This book chapter – viewable online via this link or http://tinyurl.com/narrativecomplexity, leads to at least three ways to help conversations build towards useful narrative:

1.  The difference between explanation and description.  When we look for explanations, causes and reasons, we do so in search of some kind of overarching mechanism, which helps us understand how things ARE.  But think about it: even if we can find such an explanation, we are shoring up the idea that change is likely to be difficult because we consciously have to follow some cause and effect.  I call this ‘stability-focused language’.  However, the act of describing better futures (in great detail) and supportive events in the past (which show examples and contributing features, overlooked events which may be significant) can quickly establish a dynamic of progress – leading to clear action steps.  Experience in SF practice shows that the latter is a reliable and useful way to get away from causal thinking and into something more useful – what I call ‘progress-focused’.

2.  The difference between internal mentalistic language (beliefs, thoughts, feelings) and interactional language (descriptions of ongoing everyday life from a variety of perspectives).  The former echoes Freud in terms of hydraulic causes of behaviour rooted in an individualist perspective (as if we are all acting independently of one another in response to our brains, emotions, thoughts etc).  Interactional language – ‘external’ everyday descriptions of who does what with whom, seems to increase our awareness that all acts take place in response to other people and other acts.  Thus, behaviour is seen in a wider context, which also provides more points for action and leverage.

3.  The difference between goals (targets set in the future) and small steps (things to do quickly to move in a desired and defined direction).  This may be the single most important conclusion for progress in a complex world.  If things are ever-shifting, then what’s clear today may not be so clear tomorrow.  Focus on small steps, to be done quickly in order to find out more about what works (rather than in the expectation that everything will be instantly resolved) seems to give people a sense of control and purpose in a confusing and muddled world.

Perhaps once we realise that even ordinary conversations are emergent, it might help to increase our confidence of taking an emergent perspective over issues of public policy and corporate governance?

 

Reference:

McKergow, M. (2011).  Language, complexity and narrative emergence: Lessons from Solution Focused practice.  In Tait, A. and Richardson, K.A., Moving Forward with Complexity.  (pp. 309-327).
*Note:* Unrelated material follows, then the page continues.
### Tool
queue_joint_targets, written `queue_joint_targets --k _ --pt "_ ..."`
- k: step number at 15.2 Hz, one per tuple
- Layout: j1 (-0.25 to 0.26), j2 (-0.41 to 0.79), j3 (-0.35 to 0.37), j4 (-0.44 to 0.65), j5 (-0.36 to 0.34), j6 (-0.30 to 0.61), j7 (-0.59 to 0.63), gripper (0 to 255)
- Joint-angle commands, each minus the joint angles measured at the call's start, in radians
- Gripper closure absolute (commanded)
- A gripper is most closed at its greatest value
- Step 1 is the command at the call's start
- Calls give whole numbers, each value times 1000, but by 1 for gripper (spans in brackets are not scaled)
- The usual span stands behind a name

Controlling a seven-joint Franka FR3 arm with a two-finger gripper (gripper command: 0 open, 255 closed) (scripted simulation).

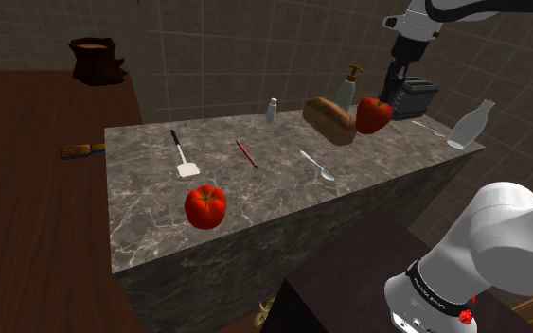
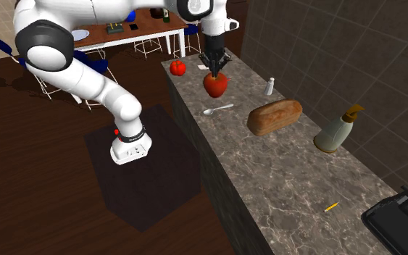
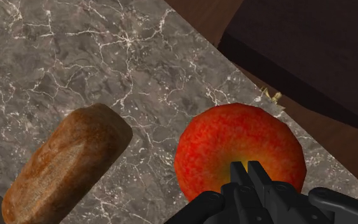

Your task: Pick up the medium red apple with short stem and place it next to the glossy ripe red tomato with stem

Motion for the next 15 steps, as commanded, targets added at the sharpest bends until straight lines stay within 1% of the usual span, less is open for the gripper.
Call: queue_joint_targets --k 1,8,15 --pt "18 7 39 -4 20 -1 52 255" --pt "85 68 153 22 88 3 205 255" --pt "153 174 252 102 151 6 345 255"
Litchfield Park AZ: Emergent Publications, ISBN 978-0984216598

 

5 Responses to “Working with complexity, not against it: Emergence in real life and everyday conversations”

  1. Harry Korman says:

    Brief, clear and elegant. Complex things described simply, perhaps pointing towards a new and perhaps very useful understanding.
    One critical remark or question though – perhaps due to my superficial understanding of these fhings – I think one problem with talking about emergent conversations is that levels of descriptions become blurred. Meaning is emergent in conversation is a different level of description and I get a little bit confused by the idea that conversation is emergent. Isn’t this using the word emergent in two different ways?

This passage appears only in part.